Universe would die before monkey with keyboard writes Shakespeare, study finds
Scope of the Paper and Theorem
- Many commenters stress the classic “infinite monkey theorem” is purely about infinity: with infinite time and/or infinite monkeys, any finite text occurs with probability 1.
- The paper instead analyzes a finite case: finite chimps, finite typing rate, finite universe lifetime.
- Some think calling the original theorem “misleading” is itself misleading; the word “infinite” was always explicit.
- Others say the paper’s point matches this: what’s possible with infinity is effectively impossible within the physical universe.
Probability, Scale, and the Finite Universe
- Back-of-the-envelope calculations are shared: probability scales as alphabet_size^text_length; even with all chimps over the universe’s lifetime, Shakespeare-length strings are astronomically unlikely.
- One comment cites the paper’s figure of ~10^-7,228,454 chance within the universe lifetime.
- Very short strings are plausible; longer than ~80 characters already becomes effectively impossible at cosmic scales.
- Parallelization (many monkeys/computers) reduces the expected time but not enough to reach Shakespeare.

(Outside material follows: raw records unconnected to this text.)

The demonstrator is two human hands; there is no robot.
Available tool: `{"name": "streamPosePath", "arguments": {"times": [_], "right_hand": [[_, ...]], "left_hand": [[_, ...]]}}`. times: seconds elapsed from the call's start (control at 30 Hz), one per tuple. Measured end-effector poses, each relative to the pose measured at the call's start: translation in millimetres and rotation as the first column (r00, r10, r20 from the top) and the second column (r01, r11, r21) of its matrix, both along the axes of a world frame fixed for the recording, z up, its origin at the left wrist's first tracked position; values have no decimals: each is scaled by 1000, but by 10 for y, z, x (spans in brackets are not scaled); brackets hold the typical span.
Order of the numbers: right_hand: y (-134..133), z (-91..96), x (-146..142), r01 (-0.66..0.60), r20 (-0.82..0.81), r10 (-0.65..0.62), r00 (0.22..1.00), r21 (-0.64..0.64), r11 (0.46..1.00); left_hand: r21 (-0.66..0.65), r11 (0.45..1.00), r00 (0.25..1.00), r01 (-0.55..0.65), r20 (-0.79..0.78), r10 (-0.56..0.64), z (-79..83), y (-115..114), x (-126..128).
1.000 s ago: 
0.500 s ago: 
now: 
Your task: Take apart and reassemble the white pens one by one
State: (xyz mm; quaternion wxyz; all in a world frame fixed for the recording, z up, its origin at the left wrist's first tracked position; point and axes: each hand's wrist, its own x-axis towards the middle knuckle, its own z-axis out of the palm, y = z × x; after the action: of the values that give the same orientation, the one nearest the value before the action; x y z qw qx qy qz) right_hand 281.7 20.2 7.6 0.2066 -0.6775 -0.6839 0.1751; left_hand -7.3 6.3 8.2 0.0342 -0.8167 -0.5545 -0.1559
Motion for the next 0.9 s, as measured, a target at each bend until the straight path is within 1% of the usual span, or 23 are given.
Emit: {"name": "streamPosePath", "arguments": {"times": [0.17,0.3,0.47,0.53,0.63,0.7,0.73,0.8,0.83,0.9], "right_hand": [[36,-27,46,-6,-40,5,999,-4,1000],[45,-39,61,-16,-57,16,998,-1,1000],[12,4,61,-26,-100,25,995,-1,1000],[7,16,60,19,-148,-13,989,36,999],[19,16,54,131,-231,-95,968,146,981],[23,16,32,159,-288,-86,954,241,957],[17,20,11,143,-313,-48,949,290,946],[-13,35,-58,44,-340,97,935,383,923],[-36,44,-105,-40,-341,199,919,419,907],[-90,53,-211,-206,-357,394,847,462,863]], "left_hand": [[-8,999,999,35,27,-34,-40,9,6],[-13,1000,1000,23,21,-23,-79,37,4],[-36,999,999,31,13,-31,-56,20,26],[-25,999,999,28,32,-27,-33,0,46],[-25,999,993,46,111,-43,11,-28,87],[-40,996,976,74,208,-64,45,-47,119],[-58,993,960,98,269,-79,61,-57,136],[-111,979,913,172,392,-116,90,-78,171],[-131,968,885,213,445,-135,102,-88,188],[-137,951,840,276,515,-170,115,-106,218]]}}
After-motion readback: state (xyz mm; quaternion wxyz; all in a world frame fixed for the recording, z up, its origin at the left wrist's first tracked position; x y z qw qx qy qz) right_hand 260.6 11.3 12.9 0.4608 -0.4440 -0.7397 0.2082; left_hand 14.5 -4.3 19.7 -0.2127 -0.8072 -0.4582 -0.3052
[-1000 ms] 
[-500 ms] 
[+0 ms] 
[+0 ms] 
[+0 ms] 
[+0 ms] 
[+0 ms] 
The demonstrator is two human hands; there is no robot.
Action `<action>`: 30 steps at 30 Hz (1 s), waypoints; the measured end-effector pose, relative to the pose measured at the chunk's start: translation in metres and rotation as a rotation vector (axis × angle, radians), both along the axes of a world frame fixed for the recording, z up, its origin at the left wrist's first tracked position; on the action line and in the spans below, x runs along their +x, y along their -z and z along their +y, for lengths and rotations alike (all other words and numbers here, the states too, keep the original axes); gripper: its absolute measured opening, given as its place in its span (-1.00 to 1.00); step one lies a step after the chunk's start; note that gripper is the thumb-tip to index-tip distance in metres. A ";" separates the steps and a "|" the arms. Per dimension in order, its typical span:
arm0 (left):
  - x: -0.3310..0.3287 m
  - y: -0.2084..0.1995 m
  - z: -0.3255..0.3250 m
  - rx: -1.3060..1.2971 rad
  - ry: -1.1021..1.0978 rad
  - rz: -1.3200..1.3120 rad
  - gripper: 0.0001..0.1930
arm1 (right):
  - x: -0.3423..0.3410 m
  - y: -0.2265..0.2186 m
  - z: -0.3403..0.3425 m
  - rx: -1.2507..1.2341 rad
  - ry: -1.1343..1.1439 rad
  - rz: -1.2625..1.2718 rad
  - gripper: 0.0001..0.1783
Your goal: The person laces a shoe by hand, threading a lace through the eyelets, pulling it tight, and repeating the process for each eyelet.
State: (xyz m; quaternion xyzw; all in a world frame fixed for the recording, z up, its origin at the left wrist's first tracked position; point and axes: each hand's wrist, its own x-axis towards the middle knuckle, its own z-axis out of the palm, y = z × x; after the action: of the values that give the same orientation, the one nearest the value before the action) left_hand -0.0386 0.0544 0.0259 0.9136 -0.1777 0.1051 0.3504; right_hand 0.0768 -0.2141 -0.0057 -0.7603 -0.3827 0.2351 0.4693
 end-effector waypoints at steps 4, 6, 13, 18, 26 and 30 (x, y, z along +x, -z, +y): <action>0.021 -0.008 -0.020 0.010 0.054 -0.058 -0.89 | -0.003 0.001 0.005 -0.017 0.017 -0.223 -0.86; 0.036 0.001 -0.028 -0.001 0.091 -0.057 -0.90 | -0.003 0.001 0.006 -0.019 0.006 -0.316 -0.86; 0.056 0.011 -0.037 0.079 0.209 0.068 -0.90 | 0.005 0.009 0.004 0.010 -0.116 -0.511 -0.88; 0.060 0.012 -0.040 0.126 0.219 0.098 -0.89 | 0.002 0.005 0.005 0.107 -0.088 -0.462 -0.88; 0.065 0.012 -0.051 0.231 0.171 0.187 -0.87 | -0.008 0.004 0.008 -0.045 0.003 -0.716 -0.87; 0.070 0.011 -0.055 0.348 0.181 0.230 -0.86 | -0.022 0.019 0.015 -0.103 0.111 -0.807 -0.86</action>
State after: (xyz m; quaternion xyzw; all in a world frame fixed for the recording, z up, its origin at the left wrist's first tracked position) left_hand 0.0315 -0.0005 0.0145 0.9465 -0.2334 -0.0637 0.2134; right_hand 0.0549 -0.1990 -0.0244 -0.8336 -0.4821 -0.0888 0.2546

Media Framing and Seriousness of the Work
- Several see the paper as semi-humorous, possibly Ig Nobel–style, and note it had no special funding.
- Commenters criticize media coverage for implying the theorem is “disproven,” whereas the paper itself affirms the infinite theorem and only examines finite constraints.

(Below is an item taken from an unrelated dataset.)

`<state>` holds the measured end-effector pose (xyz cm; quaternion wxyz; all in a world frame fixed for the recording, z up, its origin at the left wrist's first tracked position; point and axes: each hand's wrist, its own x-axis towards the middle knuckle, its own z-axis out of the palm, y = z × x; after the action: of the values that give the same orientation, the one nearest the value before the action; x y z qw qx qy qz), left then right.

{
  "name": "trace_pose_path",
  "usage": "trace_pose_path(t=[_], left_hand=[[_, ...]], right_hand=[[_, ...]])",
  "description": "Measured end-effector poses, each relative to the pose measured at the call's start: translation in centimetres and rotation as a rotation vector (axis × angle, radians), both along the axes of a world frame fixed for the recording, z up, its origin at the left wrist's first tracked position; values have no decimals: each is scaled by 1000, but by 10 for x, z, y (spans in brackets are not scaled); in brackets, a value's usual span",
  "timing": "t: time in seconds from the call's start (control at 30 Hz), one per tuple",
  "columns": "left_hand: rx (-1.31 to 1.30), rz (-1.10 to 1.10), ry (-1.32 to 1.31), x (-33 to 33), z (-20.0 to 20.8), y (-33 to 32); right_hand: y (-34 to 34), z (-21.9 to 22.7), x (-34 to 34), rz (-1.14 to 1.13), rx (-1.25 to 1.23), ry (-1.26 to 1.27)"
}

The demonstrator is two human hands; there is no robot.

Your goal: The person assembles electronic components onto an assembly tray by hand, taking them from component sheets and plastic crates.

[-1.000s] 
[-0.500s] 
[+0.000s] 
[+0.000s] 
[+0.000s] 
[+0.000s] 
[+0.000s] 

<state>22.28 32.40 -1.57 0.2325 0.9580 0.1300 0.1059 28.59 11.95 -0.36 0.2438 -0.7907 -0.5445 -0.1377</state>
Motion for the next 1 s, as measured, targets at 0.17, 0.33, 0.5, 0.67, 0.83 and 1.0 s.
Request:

Links to Evolution and Abiogenesis
- Part of the thread debates using monkey-typing analogies against evolution.
- One side argues: evolution is not “pure random typing”; mutations are random but selection is not, and there are many “good enough” DNA sequences, unlike a single exact Shakespeare text.

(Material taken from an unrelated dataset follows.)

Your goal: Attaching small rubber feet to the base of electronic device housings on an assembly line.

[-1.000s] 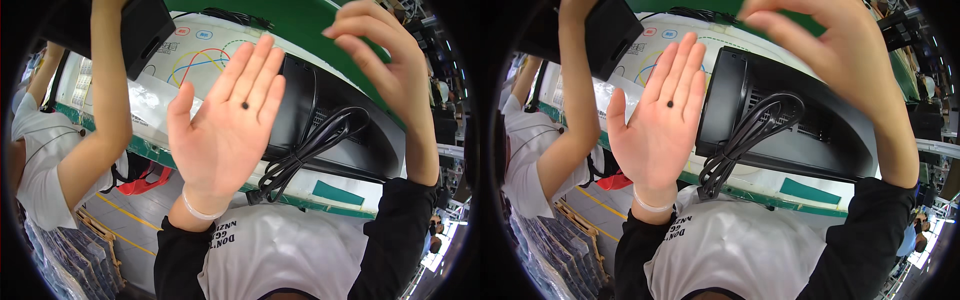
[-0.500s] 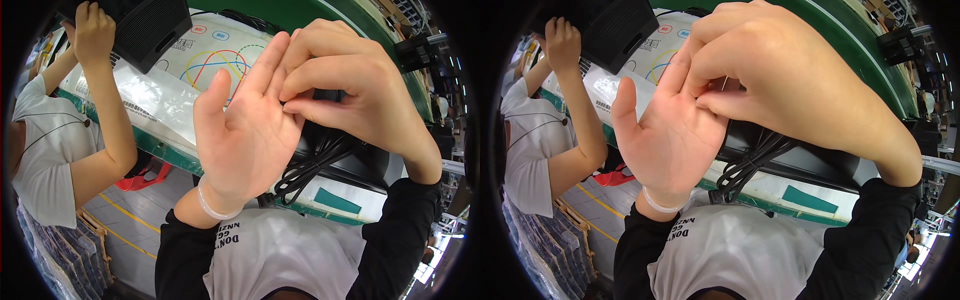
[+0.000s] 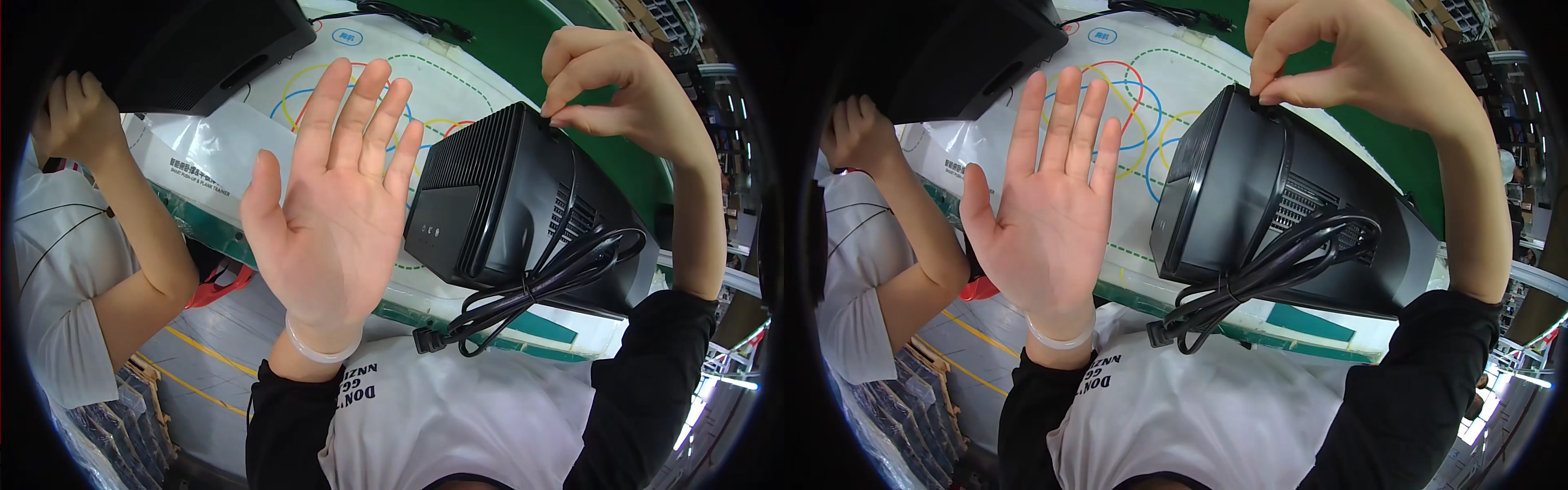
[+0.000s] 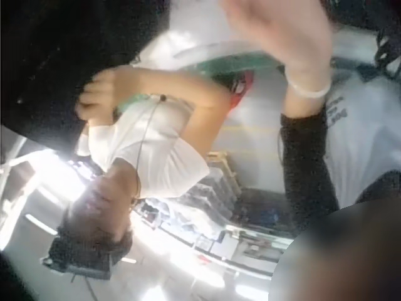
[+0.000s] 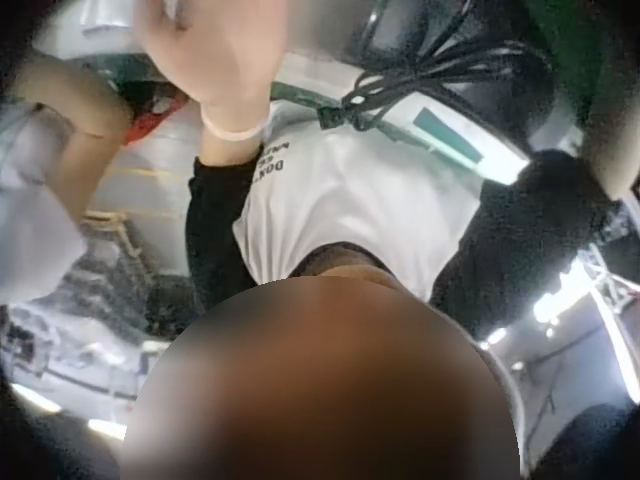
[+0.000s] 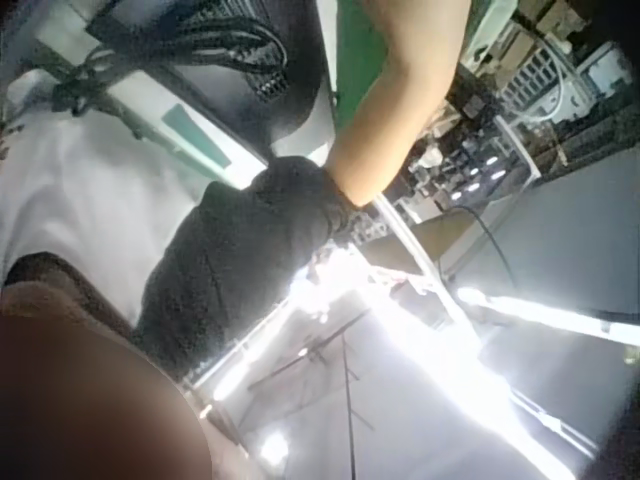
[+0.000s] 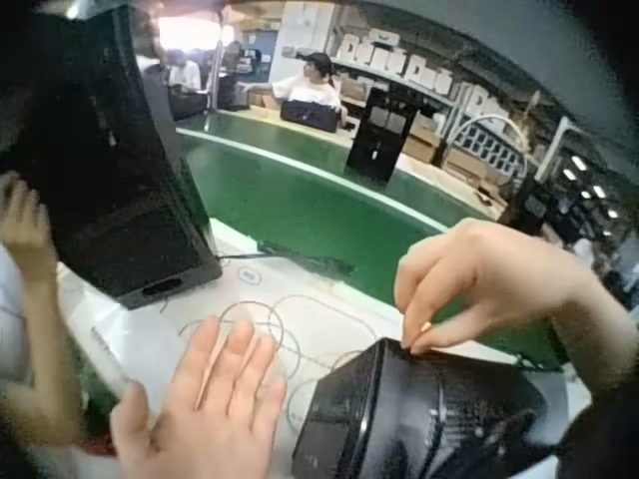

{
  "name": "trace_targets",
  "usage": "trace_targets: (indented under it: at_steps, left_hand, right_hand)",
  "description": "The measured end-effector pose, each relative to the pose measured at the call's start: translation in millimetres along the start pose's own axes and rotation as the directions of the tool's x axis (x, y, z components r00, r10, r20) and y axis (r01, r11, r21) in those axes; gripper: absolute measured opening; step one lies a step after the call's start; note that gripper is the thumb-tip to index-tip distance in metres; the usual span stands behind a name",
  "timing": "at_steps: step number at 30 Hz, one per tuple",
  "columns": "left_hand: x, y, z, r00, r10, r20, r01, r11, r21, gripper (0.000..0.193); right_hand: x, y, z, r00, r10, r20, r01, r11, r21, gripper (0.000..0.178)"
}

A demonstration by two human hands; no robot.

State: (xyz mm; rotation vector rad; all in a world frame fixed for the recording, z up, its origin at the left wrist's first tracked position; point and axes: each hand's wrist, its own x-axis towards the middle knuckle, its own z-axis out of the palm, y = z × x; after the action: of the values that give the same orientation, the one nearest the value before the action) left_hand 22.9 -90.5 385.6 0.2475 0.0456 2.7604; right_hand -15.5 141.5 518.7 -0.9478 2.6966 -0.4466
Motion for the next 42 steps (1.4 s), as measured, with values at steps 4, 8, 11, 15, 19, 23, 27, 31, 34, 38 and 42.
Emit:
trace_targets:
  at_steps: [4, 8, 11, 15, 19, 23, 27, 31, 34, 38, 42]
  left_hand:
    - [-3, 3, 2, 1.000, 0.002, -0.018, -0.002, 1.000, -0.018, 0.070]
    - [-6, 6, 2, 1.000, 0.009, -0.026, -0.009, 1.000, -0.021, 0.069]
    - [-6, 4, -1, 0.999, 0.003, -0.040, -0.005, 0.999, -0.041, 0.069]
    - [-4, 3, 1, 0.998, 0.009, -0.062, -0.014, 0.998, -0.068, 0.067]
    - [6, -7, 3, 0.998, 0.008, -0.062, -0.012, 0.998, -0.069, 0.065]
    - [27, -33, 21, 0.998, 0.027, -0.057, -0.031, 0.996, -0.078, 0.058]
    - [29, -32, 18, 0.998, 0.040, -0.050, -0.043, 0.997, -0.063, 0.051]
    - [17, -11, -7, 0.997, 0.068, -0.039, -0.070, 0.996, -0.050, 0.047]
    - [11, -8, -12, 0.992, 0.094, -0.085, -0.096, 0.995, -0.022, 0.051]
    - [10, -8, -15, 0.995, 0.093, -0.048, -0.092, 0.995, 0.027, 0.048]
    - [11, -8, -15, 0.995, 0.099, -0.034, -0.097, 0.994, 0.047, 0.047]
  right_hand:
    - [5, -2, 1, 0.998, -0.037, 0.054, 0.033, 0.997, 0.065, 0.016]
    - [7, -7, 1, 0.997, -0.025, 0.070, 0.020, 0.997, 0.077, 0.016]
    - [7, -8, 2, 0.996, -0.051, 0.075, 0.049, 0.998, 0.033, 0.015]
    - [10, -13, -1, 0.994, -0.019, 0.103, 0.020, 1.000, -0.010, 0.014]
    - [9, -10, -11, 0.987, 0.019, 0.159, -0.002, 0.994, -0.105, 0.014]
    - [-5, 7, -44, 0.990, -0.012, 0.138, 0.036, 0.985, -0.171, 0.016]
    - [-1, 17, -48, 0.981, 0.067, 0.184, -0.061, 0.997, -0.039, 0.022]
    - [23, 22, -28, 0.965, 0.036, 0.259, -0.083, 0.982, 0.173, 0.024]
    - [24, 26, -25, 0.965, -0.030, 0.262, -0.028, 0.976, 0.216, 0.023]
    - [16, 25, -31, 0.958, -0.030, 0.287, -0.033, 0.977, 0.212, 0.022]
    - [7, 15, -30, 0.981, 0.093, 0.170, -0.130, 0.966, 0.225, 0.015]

- Others remain skeptical that random mutation plus selection in a few billion years can yield current genomic complexity or abiogenesis, describing this as intuitively too unlikely.
- Counterarguments emphasize massive parallelism, incremental improvement, non-random physical/chemical patterns, and existing empirical support for evolution.
Infinity, Randomness, and Thought Experiments
- Discussion extends to bogosort, Boltzmann brains, Hilbert’s Hotel, Library of Babel, and spherical cows as similar “idealized” thought experiments.
- Some highlight that results about infinity are mathematically valid but physically unattainable, raising questions about their real-world interpretive value.
Monkeys, Metaphors, and Humor
- Multiple jokes about Simpsons’ “blurst of times,” LLMs as key-mashing monkeys, evolving smarter monkeys, and “we need more monkeys.”
- Several note that in reality monkeys aren’t random number generators, underscoring the thought-experiment nature of the setup.